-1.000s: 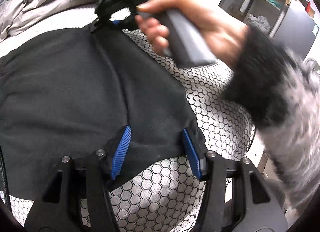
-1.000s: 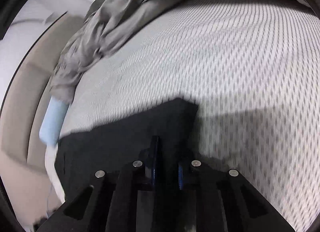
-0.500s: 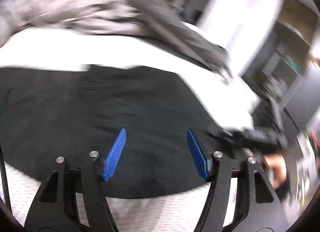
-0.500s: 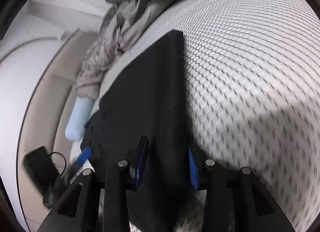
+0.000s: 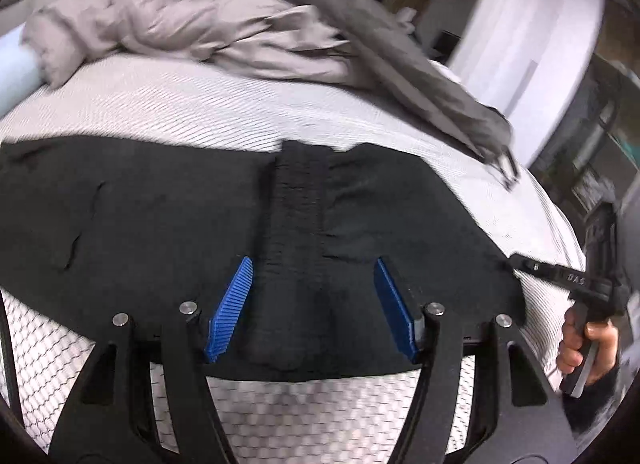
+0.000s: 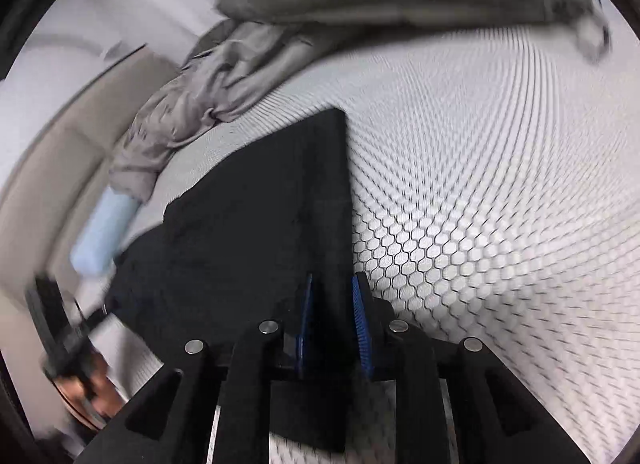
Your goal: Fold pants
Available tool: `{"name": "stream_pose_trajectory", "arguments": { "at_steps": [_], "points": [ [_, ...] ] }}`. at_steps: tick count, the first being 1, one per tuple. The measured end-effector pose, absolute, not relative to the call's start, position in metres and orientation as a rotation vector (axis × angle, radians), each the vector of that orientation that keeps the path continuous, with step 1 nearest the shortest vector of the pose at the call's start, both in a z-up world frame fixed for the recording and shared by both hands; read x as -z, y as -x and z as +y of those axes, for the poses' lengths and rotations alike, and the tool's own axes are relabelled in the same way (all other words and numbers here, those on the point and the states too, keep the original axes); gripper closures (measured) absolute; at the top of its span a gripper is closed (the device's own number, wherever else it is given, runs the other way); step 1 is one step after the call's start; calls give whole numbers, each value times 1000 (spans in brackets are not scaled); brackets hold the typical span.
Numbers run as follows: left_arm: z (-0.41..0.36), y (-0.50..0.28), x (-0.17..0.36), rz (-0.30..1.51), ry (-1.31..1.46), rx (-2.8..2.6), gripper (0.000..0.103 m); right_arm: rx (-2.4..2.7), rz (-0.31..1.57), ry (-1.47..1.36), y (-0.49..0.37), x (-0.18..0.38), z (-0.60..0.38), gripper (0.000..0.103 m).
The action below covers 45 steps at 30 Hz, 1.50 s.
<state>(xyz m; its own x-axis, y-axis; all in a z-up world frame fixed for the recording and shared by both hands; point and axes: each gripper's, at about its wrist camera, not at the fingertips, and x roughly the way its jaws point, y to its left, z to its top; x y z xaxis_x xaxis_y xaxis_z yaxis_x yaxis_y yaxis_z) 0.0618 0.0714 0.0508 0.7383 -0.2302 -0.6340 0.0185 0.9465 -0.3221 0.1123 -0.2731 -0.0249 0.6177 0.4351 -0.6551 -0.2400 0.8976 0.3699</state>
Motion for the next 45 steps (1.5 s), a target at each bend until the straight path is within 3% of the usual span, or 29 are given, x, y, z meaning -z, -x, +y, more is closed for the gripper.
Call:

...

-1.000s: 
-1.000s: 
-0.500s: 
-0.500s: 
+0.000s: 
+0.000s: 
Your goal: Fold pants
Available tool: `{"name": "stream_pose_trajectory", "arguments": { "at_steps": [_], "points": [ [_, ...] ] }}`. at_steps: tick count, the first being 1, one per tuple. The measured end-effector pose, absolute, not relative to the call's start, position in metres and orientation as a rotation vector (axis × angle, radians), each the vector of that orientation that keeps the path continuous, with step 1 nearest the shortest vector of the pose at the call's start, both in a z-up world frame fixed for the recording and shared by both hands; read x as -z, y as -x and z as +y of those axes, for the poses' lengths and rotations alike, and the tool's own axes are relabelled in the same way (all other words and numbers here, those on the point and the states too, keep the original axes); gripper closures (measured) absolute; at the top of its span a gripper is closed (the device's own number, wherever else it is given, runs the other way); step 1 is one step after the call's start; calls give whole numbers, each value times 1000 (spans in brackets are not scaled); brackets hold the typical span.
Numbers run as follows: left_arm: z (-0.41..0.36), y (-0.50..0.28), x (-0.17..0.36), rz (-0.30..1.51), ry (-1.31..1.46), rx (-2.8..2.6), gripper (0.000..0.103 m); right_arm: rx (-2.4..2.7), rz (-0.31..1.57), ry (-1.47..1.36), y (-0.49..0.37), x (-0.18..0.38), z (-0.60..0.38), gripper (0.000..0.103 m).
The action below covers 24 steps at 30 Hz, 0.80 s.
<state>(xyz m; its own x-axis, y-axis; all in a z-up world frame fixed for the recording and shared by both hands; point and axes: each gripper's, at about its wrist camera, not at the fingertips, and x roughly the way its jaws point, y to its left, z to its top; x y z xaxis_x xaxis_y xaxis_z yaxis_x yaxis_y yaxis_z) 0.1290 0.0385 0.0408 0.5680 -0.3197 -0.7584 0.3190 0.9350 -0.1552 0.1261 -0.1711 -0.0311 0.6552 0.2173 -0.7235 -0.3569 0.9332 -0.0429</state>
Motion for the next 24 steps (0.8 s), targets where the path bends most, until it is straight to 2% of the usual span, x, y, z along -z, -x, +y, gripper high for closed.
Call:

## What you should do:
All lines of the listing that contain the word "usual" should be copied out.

## Solution for this problem:
Motion for the next 45 steps (1.5 s), a target at each bend until the straight path is within 3% of the usual span, or 29 are given, x, y, z meaning -z, -x, +y, more is closed for the gripper.
Motion for the next 24 steps (0.8 s), targets where the path bends most, until it is straight to 2% of the usual span, x, y, z along -z, -x, +y, gripper high for closed.

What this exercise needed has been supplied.